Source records
[Start of Attachment]

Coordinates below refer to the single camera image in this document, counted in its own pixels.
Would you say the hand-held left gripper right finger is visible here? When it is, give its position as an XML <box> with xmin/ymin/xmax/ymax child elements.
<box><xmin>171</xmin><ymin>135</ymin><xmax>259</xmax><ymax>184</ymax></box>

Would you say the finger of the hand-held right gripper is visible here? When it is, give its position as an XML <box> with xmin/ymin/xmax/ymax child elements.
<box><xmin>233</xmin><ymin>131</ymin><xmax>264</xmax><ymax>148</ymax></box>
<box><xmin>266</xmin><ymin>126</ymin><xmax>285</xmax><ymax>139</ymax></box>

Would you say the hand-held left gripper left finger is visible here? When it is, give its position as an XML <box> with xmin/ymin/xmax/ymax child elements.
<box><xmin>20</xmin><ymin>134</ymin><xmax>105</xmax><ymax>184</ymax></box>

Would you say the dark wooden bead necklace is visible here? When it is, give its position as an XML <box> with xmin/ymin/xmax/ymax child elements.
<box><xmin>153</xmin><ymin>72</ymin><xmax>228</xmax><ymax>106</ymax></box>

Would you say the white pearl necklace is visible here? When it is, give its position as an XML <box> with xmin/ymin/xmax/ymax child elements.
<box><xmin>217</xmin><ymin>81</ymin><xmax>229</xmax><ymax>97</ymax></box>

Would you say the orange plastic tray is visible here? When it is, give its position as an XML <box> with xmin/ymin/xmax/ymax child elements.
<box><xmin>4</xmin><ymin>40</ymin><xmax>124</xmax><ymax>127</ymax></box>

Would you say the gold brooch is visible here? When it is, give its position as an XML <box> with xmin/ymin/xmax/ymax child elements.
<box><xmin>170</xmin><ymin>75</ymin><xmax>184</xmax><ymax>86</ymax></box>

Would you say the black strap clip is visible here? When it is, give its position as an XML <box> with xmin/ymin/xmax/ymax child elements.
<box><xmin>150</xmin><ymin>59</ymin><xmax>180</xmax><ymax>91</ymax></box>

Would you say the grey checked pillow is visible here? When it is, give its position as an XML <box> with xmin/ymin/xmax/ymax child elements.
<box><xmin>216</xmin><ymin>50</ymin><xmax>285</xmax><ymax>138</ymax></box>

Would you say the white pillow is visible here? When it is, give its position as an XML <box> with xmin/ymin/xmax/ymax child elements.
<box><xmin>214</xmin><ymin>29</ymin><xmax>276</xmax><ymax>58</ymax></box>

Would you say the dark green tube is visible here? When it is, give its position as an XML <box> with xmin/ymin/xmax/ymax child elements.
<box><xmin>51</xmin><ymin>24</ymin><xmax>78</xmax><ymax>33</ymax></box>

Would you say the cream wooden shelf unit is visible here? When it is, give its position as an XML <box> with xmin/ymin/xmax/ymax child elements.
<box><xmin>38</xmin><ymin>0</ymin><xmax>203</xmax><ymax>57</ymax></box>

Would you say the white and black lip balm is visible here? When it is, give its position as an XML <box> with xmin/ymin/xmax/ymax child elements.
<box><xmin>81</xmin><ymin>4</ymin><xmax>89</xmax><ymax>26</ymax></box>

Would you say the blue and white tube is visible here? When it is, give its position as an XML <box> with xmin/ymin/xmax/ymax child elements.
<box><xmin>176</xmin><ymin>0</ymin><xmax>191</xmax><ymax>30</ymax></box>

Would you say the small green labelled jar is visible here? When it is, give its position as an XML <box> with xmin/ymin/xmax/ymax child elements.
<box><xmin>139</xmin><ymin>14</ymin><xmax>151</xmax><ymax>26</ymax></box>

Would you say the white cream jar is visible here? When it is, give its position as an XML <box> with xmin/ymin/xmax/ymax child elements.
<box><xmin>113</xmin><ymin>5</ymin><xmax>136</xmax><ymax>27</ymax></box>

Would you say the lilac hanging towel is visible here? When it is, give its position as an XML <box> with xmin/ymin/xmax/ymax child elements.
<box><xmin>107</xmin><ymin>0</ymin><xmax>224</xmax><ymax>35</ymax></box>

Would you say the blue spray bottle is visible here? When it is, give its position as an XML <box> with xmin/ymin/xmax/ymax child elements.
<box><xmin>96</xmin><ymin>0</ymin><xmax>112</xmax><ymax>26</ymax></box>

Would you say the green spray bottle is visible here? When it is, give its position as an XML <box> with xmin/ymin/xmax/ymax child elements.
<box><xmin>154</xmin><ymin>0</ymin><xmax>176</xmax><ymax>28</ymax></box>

[End of Attachment]
[Start of Attachment]

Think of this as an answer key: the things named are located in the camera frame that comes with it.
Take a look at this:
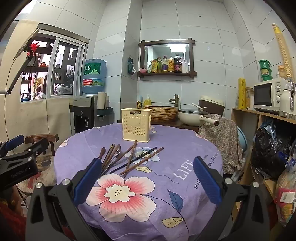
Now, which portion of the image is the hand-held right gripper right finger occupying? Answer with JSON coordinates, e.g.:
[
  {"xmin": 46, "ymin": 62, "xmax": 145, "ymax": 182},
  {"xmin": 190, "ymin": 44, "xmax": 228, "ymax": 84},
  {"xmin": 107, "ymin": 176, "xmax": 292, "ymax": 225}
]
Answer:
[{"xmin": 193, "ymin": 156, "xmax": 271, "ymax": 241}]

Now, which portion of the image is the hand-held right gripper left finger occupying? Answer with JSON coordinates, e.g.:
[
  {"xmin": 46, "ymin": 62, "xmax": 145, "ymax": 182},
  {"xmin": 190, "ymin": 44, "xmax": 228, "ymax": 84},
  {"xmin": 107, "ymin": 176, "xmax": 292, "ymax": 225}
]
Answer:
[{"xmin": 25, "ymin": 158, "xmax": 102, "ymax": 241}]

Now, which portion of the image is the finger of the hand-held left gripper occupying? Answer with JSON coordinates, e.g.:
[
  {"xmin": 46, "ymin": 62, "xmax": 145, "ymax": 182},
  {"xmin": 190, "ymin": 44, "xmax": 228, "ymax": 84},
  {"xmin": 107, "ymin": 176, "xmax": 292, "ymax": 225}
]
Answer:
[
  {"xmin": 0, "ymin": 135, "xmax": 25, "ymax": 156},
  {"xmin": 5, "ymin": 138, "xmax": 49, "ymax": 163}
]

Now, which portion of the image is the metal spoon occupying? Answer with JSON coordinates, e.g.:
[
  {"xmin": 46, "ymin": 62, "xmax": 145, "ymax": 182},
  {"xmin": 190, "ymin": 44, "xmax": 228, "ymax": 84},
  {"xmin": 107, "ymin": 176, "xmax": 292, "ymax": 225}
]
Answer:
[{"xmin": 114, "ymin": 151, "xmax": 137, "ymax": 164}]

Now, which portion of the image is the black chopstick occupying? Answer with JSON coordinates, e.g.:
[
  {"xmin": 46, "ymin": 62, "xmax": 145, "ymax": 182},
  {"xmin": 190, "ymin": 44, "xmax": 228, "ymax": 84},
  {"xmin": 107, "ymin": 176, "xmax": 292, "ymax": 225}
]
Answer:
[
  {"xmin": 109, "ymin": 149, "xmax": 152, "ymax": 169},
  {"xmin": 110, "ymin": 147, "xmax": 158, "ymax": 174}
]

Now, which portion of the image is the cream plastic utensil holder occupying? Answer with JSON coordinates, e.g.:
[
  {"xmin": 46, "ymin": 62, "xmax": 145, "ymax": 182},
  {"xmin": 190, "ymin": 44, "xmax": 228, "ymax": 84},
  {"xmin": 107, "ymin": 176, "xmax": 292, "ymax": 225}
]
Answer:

[End of Attachment]
[Start of Attachment]

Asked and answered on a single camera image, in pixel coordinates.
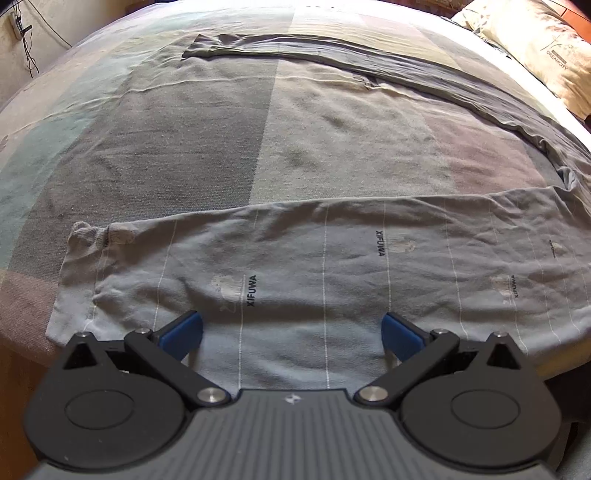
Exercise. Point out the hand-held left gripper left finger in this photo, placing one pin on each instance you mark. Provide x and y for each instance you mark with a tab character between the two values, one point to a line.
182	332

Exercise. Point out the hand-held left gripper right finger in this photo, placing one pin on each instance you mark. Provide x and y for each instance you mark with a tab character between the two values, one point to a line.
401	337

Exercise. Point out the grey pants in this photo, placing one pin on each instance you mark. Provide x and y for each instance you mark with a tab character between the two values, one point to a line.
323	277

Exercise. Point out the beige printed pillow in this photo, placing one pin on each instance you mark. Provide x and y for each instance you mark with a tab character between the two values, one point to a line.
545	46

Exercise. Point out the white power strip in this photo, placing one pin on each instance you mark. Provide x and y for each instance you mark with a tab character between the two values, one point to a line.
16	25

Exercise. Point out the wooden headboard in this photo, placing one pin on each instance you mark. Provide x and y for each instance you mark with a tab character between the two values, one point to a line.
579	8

[End of Attachment]

Every line above from the line with "Would you say the hand-held left gripper left" to the line with "Would you say the cream", both included, must be reproduced exactly, and no other line may appear.

### TASK OUTPUT
Would you say the hand-held left gripper left finger is visible here? When it is, give its position as an XML <box> with xmin/ymin/xmax/ymax child elements.
<box><xmin>20</xmin><ymin>134</ymin><xmax>105</xmax><ymax>184</ymax></box>

Would you say the dark wooden bead necklace is visible here? When it is, give its position as an XML <box> with xmin/ymin/xmax/ymax child elements.
<box><xmin>153</xmin><ymin>72</ymin><xmax>228</xmax><ymax>106</ymax></box>

Would you say the white pearl necklace is visible here? When it is, give its position as an XML <box> with xmin/ymin/xmax/ymax child elements.
<box><xmin>217</xmin><ymin>81</ymin><xmax>229</xmax><ymax>97</ymax></box>

Would you say the orange plastic tray is visible here? When it is, give its position as an XML <box> with xmin/ymin/xmax/ymax child elements.
<box><xmin>4</xmin><ymin>40</ymin><xmax>124</xmax><ymax>127</ymax></box>

Would you say the gold brooch is visible here? When it is, give its position as an XML <box> with xmin/ymin/xmax/ymax child elements.
<box><xmin>170</xmin><ymin>75</ymin><xmax>184</xmax><ymax>86</ymax></box>

Would you say the black strap clip is visible here? When it is, give its position as an XML <box> with xmin/ymin/xmax/ymax child elements.
<box><xmin>150</xmin><ymin>59</ymin><xmax>180</xmax><ymax>91</ymax></box>

Would you say the grey checked pillow is visible here? When it is, give its position as an XML <box> with xmin/ymin/xmax/ymax child elements.
<box><xmin>216</xmin><ymin>50</ymin><xmax>285</xmax><ymax>138</ymax></box>

Would you say the white pillow is visible here? When it is, give its position as an XML <box> with xmin/ymin/xmax/ymax child elements.
<box><xmin>214</xmin><ymin>29</ymin><xmax>276</xmax><ymax>58</ymax></box>

Would you say the dark green tube is visible here? When it is, give its position as an XML <box> with xmin/ymin/xmax/ymax child elements.
<box><xmin>51</xmin><ymin>24</ymin><xmax>78</xmax><ymax>33</ymax></box>

Would you say the cream wooden shelf unit is visible here? When it is, give its position as an XML <box> with xmin/ymin/xmax/ymax child elements.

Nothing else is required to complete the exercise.